The parsed annotation files from the original NCBI annotations describe the annotation source as “prodigal”, but in the rest of the files that we have manually annotated describe the source as “Prodigal”. Later anvi’o will not be able to cluster together genomes with different annotation sources, so we need a consistent name. Here we iterate through all *.txt files in the folder and perform text replacement from “prodigal” to “Prodigal”.

path_i="data/Anvio8/Parsed_NCBI"

for file in "$path_i"/*.txt; do
    if [ -f "$file" ]; then
        # Create a temporary file for the updated content
        tmp_file=$(mktemp)

        # Perform the text replacement and save it to the temporary file
        sed 's/prodigal/Prodigal/g' "$file" > "$tmp_file"
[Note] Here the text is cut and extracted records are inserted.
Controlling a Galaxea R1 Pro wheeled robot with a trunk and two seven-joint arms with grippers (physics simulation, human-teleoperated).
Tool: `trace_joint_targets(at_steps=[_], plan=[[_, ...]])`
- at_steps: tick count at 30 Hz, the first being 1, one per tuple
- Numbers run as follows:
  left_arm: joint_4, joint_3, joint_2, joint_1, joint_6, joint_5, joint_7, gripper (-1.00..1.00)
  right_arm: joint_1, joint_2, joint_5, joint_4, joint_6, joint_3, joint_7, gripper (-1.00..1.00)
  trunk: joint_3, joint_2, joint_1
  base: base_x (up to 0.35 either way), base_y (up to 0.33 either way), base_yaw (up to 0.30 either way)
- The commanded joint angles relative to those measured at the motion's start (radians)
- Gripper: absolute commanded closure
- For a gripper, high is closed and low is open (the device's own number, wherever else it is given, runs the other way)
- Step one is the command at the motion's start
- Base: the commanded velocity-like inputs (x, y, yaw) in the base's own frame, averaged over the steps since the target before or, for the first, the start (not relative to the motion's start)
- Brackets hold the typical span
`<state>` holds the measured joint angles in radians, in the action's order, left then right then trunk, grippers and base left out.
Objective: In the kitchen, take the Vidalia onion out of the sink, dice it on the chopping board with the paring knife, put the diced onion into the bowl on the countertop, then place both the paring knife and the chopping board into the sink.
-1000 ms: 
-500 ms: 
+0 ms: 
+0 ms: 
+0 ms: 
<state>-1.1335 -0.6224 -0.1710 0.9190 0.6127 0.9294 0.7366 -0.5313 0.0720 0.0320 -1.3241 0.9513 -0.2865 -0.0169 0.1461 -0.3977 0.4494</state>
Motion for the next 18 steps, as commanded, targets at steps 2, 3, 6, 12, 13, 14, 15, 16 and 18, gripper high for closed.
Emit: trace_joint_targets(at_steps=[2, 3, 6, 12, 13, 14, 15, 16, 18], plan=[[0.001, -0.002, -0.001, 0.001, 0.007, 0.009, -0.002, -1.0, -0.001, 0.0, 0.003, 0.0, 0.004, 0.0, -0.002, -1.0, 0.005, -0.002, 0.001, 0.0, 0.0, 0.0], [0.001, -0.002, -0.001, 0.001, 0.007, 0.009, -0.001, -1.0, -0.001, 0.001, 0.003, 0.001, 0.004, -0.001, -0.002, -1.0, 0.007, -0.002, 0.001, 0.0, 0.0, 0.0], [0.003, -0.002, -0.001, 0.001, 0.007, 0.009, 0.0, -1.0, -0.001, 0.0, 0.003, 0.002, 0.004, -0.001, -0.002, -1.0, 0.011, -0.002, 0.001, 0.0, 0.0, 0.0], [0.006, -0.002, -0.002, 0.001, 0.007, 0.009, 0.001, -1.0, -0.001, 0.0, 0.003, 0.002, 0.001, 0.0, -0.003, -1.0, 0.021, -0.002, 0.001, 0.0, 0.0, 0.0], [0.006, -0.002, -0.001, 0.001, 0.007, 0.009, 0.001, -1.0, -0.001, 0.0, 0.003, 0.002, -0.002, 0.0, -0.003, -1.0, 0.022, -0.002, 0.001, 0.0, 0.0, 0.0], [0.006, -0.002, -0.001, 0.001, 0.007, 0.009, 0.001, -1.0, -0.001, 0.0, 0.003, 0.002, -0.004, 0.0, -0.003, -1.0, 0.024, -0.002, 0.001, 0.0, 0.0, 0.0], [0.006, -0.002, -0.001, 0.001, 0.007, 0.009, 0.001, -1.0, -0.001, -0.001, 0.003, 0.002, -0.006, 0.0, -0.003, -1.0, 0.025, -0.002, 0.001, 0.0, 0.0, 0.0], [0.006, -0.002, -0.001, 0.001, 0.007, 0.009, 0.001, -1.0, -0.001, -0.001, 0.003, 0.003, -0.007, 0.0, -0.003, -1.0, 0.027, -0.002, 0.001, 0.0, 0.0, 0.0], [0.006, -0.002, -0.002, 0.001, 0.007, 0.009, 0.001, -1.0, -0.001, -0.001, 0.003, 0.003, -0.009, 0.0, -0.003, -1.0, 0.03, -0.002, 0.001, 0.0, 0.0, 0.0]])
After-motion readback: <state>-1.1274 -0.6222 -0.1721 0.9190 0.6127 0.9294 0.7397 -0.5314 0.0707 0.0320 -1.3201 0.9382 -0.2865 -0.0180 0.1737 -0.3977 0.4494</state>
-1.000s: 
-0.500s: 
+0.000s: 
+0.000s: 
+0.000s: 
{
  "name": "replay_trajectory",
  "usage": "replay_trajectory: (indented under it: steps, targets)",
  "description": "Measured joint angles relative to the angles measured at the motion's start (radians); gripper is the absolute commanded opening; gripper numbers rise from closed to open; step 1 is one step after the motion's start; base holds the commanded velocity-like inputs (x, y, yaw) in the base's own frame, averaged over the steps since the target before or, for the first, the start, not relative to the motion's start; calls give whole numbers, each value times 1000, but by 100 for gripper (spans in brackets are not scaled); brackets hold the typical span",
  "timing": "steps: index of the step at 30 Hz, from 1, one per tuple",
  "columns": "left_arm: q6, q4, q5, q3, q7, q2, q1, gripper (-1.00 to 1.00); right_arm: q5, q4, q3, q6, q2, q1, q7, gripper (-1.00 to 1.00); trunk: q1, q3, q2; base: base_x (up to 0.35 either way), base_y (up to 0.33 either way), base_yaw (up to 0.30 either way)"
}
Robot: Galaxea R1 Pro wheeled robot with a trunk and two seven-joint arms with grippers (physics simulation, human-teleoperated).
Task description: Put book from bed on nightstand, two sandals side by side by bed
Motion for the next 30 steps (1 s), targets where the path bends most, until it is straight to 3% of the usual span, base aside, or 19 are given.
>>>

        # Replace the original file with the temporary file
        mv "$tmp_file" "$file"

        echo "Text replacement completed for $file"
    fi
done

2.3 Generating contigs databases

In this step the .fa files and the gene calls from NCBI (path_i) get imported to generate anvi’o contigs databases (path_o).

#conda activate anvio-dev

path_i="data/Anvio8/Parsed_NCBI"
path_o="data/Anvio8/Contigs_db"
mkdir -p "$path_o"

for file in $path_i/*.fa; do
    FILENAME=`basename ${file%.*}`
    anvi-gen-contigs-database -f $file \
                              -o $path_o/$FILENAME.db \
                              --external-gene-calls $path_i/calls_$FILENAME.txt \
                              -n $FILENAME;
done

2.4 Importing Prokka functional annotation

Then the NCBI external annotations (path_e) get imported into the Anvi’o contigs databases (path_i).

#conda activate anvio-dev

path_i="data/Anvio8/Contigs_db"
path_e="data/Anvio8/Parsed_NCBI"

for file in $path_i/*.db; do
    FILENAME=`basename ${file%.*}`
    anvi-import-functions -c $file \
                          -i $path_e/annot_$FILENAME.txt
      
done

References

Flores Ramos, S., Brugger, S. D., Escapa, I. F., Skeete, C. A., Cotton, S. L., Eslami, S. M., Gao, W., Bomar, L., Tran, T. H., Jones, D. S., et al. (2021). Genomic Stability and Genetic Defense Systems inDolosigranulum pigrum, a Candidate Beneficial Bacterium from the Human Microbiome. mSystems 6,.

Hyatt, D., Chen, G.-L., LoCascio, P. F., Land, M. L., Larimer, F. W. and Hauser, L. J. (2010). Prodigal: prokaryotic gene recognition and translation initiation site identification. BMC Bioinformatics 11,.

Seemann, T. (2014). Prokka: rapid prokaryotic genome annotation. Bioinformatics 30, 2068–2069.